**WHAT THE TASK REQUIRES**
Would you reproduce the data below exactly, please, leaving out its images?

**DATA SHOWN**
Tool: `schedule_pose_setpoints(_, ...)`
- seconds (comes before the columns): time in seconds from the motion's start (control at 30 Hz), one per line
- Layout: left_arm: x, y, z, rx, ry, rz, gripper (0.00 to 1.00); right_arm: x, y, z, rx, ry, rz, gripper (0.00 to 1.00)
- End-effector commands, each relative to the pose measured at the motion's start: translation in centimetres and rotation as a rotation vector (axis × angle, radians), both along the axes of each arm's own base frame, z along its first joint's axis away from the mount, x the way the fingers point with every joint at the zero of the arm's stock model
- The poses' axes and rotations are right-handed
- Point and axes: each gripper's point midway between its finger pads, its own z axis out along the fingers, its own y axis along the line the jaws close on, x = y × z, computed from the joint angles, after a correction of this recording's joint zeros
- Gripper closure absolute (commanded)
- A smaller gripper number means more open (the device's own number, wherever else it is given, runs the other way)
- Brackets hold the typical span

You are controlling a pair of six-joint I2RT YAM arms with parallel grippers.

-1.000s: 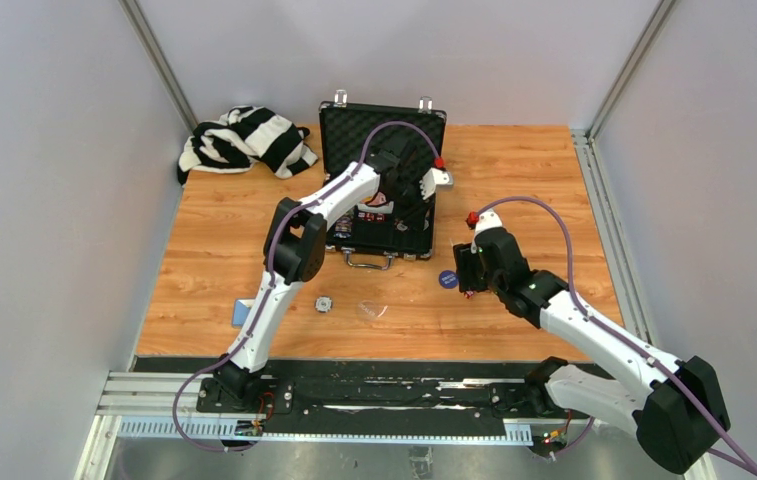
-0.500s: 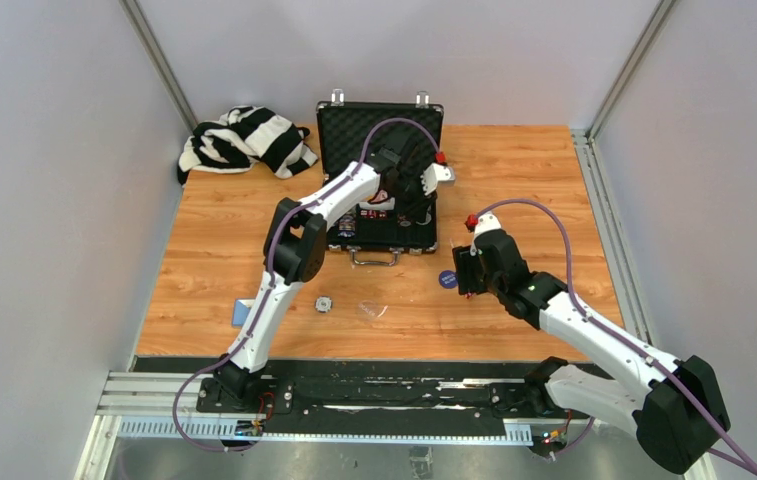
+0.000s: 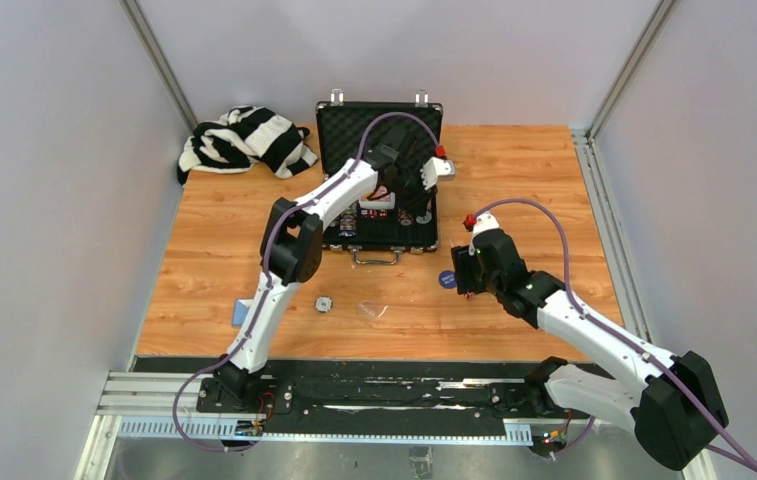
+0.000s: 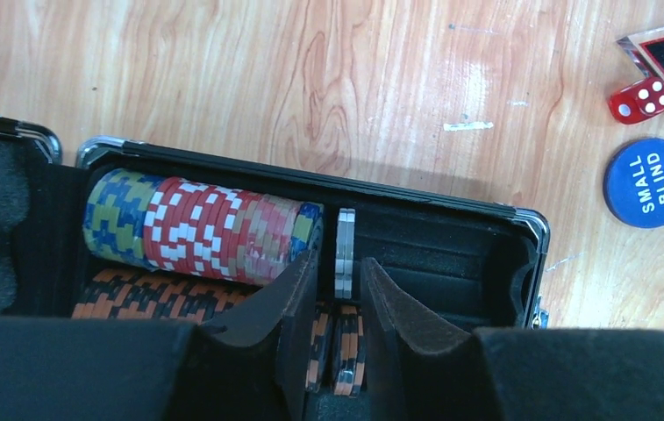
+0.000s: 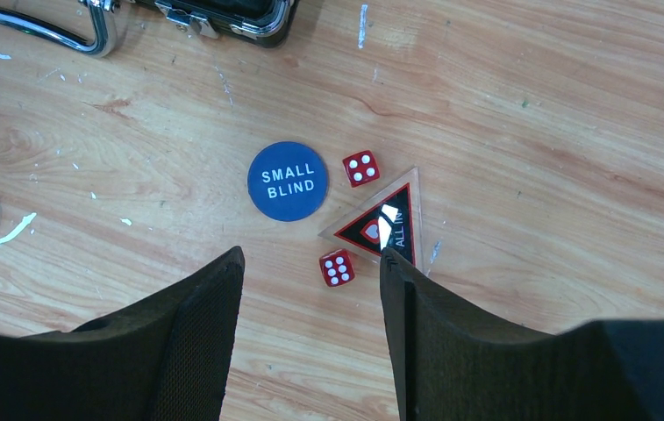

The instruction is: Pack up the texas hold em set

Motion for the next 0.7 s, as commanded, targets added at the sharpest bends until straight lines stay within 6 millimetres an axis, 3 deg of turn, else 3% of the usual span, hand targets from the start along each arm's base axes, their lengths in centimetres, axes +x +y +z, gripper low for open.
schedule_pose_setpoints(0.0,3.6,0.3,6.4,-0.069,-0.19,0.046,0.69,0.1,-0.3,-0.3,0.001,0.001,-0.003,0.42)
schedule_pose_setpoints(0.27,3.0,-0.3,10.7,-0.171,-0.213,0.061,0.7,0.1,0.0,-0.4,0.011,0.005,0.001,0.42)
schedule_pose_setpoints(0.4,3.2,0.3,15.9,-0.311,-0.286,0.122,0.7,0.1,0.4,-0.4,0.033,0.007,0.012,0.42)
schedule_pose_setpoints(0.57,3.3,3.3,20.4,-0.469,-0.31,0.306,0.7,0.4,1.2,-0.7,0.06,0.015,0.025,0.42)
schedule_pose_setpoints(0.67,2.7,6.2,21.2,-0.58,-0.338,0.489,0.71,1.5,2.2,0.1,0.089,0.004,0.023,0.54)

**RESULT OF THE EXERCISE**
Tool: `schedule_pose_setpoints(_, ...)`
- seconds (comes before the columns): time in seconds from the motion's start (control at 30 Hz), one per line
- Layout: left_arm: x, y, z, rx, ry, rz, gripper (0.00 to 1.00); right_arm: x, y, z, rx, ry, rz, gripper (0.00 to 1.00)
- End-effector commands, each relative to the pose measured at the motion's start: translation in centimetres and rotation as a rotation vector (axis × angle, radians), both along the axes of each arm's own base frame, z along its first joint's axis away from the mount, x the way the fingers point with every joint at the zero of the arm's stock model
- The poses' axes and rotations are right-handed
- Point and axes: each gripper's point midway between its finger pads, its own z axis out along the fingers, its own y axis along the line the jaws close on, x = y × z, computed from the joint angles, after a correction of this recording's joint zeros
- Gripper closure absolute (commanded)
- A smaller gripper number means more open (the device's own number, wherever else it is given, runs the other way)
- Brackets hold the typical span

You are controlling a pair of six-joint I2RT YAM arms with parallel grippers.

-1.000s: 
-0.500s: 
+0.000s: 
+0.000s: 
+0.000s: 

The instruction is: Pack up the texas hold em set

Motion for the next 0.7 s, as commanded, targets added at the sharpest bends until straight lines stay within 6 millimetres an axis, 3 deg of turn, else 3% of the usual span, hand targets from the start along each arm's base axes, their lengths in centimetres, axes +x +y +z, gripper low for open.
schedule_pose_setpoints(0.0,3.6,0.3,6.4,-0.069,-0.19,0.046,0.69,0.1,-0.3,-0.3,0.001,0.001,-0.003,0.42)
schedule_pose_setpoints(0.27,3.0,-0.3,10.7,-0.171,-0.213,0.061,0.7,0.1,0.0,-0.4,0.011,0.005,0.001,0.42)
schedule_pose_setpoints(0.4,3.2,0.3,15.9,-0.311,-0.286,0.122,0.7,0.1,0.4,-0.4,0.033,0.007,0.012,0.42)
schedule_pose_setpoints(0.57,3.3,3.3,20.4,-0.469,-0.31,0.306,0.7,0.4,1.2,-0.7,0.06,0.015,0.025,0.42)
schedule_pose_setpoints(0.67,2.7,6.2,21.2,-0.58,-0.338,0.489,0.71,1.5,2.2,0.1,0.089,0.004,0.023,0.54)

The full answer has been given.